In this talk, they discussed the epistemic goals of psychotherapy and specific risks related to clients’/patients’ attempts to achieve these goals. First, they argued that the main epistemic goal of psychotherapy is deepening one’s self-understanding, characterized as a kind of objectual understanding which consists of grasping coherence-making relations between constituents of a body of information about oneself.

Second, they argued that patients/clients may risk various forms of epistemic injustice that may further hinder them from acquiring and/or deepening self-understanding in psychotherapy. Epistemic injustice arises when one’s capacity as an epistemic agent is denied. Epistemic injustice is widely discussed in the context of psychiatry; however, epistemic injustice in psychotherapy has received relatively little attention.

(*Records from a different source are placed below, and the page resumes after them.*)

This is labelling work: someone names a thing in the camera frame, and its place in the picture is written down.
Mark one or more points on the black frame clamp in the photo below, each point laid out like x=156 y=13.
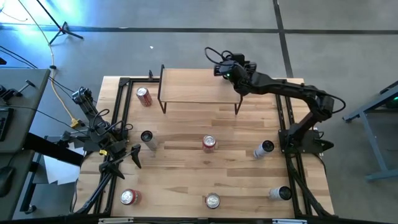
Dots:
x=150 y=74

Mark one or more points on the black support beam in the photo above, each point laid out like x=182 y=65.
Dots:
x=46 y=147

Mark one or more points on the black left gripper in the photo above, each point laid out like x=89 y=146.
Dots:
x=116 y=151

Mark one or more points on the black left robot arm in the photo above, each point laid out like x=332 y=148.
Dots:
x=93 y=124

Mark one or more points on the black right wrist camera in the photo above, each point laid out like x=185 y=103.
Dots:
x=222 y=69

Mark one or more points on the white slim can blue print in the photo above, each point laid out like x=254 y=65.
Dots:
x=278 y=193

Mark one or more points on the white paper sheet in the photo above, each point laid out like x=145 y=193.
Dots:
x=59 y=171

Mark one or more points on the black desk clamp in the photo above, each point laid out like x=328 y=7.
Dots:
x=9 y=92

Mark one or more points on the black computer mouse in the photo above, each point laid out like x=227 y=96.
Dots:
x=6 y=180

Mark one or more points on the black tripod stand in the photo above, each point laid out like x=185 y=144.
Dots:
x=63 y=29

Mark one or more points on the red soda can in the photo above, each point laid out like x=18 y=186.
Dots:
x=129 y=197

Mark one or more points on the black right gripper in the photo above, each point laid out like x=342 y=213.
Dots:
x=244 y=67

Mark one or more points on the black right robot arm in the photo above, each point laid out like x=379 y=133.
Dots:
x=280 y=88

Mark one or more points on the wooden shelf black metal legs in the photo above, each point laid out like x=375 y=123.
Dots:
x=192 y=85

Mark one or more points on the red can blue logo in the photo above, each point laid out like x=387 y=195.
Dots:
x=209 y=143

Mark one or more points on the black device green light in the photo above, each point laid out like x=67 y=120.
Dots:
x=394 y=101

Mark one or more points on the black keyboard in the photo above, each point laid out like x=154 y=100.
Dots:
x=4 y=124

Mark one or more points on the black aluminium table frame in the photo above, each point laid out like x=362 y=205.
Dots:
x=123 y=81

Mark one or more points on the silver aluminium bracket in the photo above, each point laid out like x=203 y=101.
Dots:
x=115 y=221
x=289 y=221

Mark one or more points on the red Coca-Cola can dark picture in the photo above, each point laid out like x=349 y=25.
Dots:
x=212 y=201

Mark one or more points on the white slim energy can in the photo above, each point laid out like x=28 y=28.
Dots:
x=262 y=150

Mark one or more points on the grey metal table frame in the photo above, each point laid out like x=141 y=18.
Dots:
x=368 y=137

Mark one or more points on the grey desk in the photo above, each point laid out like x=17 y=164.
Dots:
x=21 y=124

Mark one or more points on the white slim can orange print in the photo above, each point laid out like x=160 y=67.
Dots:
x=150 y=141

They offered examples that illustrate how three forms of epistemic injustice can arise in psychotherapeutic encounters:

  • Testimonial injustice in psychotherapy occurs when the client’s words and/or capacity to provide knowledge are wrongfully assigned less credibility by the psychotherapist due to epistemically irrelevant factors rooted in systematic or interpersonal dynamics.
  • Hermeneutical injustice in psychotherapy occurs when clients are wronged in their capacity to make sense of their experiences due to limitations in their conceptual resources or due to having the conceptual resources of the psychotherapist imposed on them against their interest(s).
  • Contributory injustice occurs in psychotherapy when clients cannot contribute their perspectives and interpretations because their contribution is dismissed or undermined by the psychotherapist.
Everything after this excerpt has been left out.